Problem: Exactly retype the lines below from the one containing "<point>97,111</point>" through the end of the listing. Leave pictures out.

Data extracts:
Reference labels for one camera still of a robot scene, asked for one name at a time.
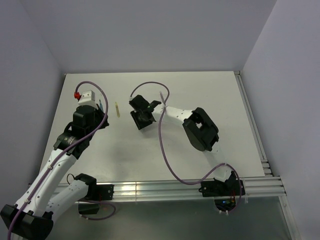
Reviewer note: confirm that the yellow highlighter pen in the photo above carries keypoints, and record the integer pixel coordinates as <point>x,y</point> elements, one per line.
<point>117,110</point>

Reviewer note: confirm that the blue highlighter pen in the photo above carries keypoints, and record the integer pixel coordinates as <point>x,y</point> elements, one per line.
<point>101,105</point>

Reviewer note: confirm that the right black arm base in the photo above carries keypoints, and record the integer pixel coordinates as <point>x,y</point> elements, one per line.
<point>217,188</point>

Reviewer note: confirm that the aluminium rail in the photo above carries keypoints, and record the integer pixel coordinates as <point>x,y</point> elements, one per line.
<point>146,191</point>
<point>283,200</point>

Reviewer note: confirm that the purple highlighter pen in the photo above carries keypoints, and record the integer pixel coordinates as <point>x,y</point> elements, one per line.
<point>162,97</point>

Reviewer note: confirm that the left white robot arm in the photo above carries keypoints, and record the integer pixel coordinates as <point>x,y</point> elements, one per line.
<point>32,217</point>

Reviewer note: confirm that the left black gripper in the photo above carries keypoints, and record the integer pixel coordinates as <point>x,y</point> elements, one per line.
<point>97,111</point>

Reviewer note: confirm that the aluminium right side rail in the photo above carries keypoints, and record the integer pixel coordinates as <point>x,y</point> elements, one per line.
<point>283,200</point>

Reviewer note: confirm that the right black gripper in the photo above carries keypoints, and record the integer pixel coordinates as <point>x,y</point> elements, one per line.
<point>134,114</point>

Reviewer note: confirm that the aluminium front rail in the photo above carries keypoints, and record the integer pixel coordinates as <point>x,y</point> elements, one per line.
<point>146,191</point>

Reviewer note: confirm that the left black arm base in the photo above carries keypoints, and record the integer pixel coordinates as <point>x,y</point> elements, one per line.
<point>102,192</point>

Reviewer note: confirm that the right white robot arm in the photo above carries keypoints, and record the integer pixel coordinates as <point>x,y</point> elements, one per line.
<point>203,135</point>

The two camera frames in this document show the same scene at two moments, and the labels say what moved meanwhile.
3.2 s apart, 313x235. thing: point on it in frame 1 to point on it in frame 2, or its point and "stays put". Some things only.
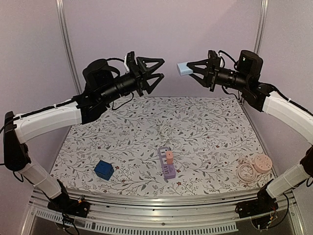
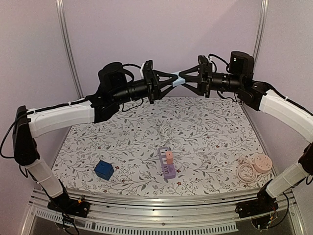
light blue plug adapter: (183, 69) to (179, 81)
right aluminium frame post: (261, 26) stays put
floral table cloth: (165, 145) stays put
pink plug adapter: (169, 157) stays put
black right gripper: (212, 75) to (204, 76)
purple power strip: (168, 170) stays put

Task result:
<point>97,111</point>

Reviewer note: confirm that the aluminium right side rail in the photo above carries keypoints, and record the integer pixel coordinates as <point>x,y</point> elements, one per line.
<point>283,200</point>

Reviewer note: confirm that the right black gripper in the photo above carries keypoints, and record the integer pixel coordinates as <point>x,y</point> elements, one per line.
<point>134,114</point>

Reviewer note: confirm that the aluminium front rail in the photo above carries keypoints, and record the integer pixel coordinates as <point>x,y</point> elements, one per line.
<point>146,191</point>

Reviewer note: confirm that the left black arm base in the photo above carries keypoints, and record the integer pixel coordinates as <point>x,y</point> elements, one per line.
<point>102,192</point>

Reviewer note: confirm that the right white robot arm in the photo above carries keypoints, and record the integer pixel coordinates as <point>x,y</point> elements, one per line.
<point>203,135</point>

The two camera frames in this document show the same scene at two moments, and the labels say what moved meanwhile.
3.2 s apart, 313x235. thing: point on it in frame 1 to point on it in frame 2, or its point and "stays put". Some things only.
light blue plug adapter: (183, 69) to (179, 81)
right aluminium frame post: (261, 26) stays put
floral table cloth: (165, 145) stays put
pink plug adapter: (169, 157) stays put
black right gripper: (212, 75) to (204, 76)
purple power strip: (168, 170) stays put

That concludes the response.